Fur & Feathers: Chapter 3 – How Do I Make Naked Animals Cute?

The beauty of words and drawing is – anything is possible.  You are not constrained by the Laws of Nature or the Rules of Reality.  You aren’t really constrained by much of anything except, perhaps, the limits of your own imagination (and possibly skill sets)… but even then there’s no hard and fast boundaries.  You can have characters do or be anything  without fear of anyone saying “But that’s not possible”.  Nonetheless, there are certain conventions unique to specific genres that one tends to try to follow –  making the subject look reasonably natural and realistic if that is what the story entails or the publisher requires, for example.  “Fur & Feathers”, however, was not one of those kinds of stories so i was free to let my imagination run as wild as i liked, and i could loosen up a bit on the heretofore (isn’t that a great word, by the way, not used nearly enough.  Ranks up there with notwithstanding as an all-time great singular word made up of a bunch of smaller individual words all mashed together) more naturalistic style i’d been using for my previous children’s books (“If A Dolphin Were A Fish”, “Little Skink’s Tail” and “Where Should Turtle Be?”).

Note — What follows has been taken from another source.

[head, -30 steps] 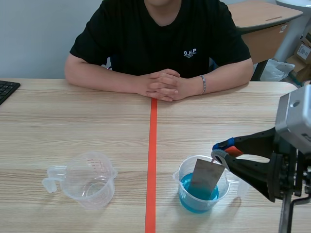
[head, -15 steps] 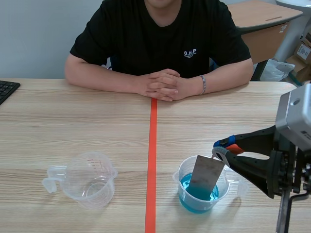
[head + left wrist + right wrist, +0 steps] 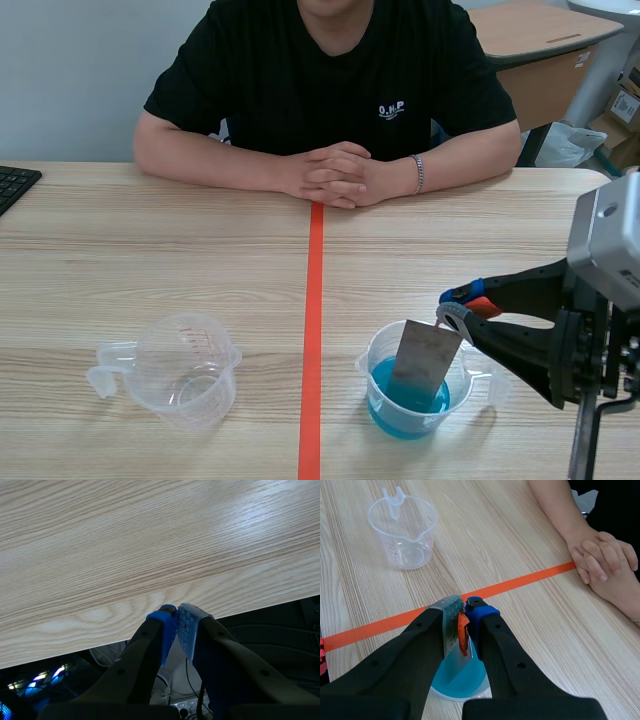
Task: Do the redox reaction experiment.
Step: 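Hold the plate still in the solution, then raise the plate and point at it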
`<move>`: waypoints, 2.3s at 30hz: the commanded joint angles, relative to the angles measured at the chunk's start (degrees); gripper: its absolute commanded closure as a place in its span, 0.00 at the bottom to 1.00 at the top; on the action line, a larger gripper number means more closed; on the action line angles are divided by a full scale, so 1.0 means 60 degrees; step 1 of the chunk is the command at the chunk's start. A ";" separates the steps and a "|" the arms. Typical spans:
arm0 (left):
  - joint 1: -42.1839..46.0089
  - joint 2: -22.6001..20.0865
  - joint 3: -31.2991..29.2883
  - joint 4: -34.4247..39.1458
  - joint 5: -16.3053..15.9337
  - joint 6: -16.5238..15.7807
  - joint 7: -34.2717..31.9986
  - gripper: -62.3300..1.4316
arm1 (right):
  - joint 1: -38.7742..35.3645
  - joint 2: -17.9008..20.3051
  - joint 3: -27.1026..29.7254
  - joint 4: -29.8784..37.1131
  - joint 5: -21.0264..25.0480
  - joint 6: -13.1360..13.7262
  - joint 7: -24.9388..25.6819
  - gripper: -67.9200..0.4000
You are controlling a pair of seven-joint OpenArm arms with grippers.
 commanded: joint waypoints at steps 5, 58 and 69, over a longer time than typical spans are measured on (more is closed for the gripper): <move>-0.0004 -0.0051 -0.0044 0.0149 -0.0058 -0.0022 -0.0058 0.91 | -0.0018 0.0084 0.0011 0.0051 -0.0076 0.0080 0.0029 0.97; -0.0004 -0.0055 -0.0044 0.0149 -0.0058 -0.0022 -0.0018 0.91 | -0.1381 0.0321 0.2412 0.2896 0.1209 0.0080 -0.0117 0.97; -0.0004 -0.0055 -0.0044 0.0149 -0.0058 -0.0022 -0.0018 0.91 | -0.1479 0.0321 0.2728 0.3483 0.2240 0.0080 -0.1049 0.97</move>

I’m not really sure how to characterize my actual style.  It’s kind of a blend of cartoony and realistic, strongly influenced by years of watching Disney animated films and my deep passion for children’s books and their illustrators.  For the previous books i gravitated more to the “realistic” end of my personal style spectrum (well, assuming you can call a dolphin-pelican morphed hybrid “realistic”) because that was what the stories required, but for “Fur & Feathers” i was able to explore the more playful, fanciful side of my repertoire.  It all takes place in a kind of dream place – so reality was not that crucial.  That’s not to say that made the job any easier however.  Right off the bat, in fact, i faced a difficult artistic problem, one i circled for days as i read the manuscript and jotted down notes.  Specifically – fanciful or not – how to make naked animals look cute!

I guess i’d better give a little story synopsis, huh?  Okay – the book opens with a wind storm raging outside a little girl’s bedroom.   The howling wind wakes Sophia (our heroine) and her mother suggests they count animals until she can fall back to sleep.  In her dreams, however, the animals get all swooshed up in the wind storm, spinning faster and faster until “the wind blows them right out of their coats” and they are left standing in Sophia’s room shivering “in their bare skin“.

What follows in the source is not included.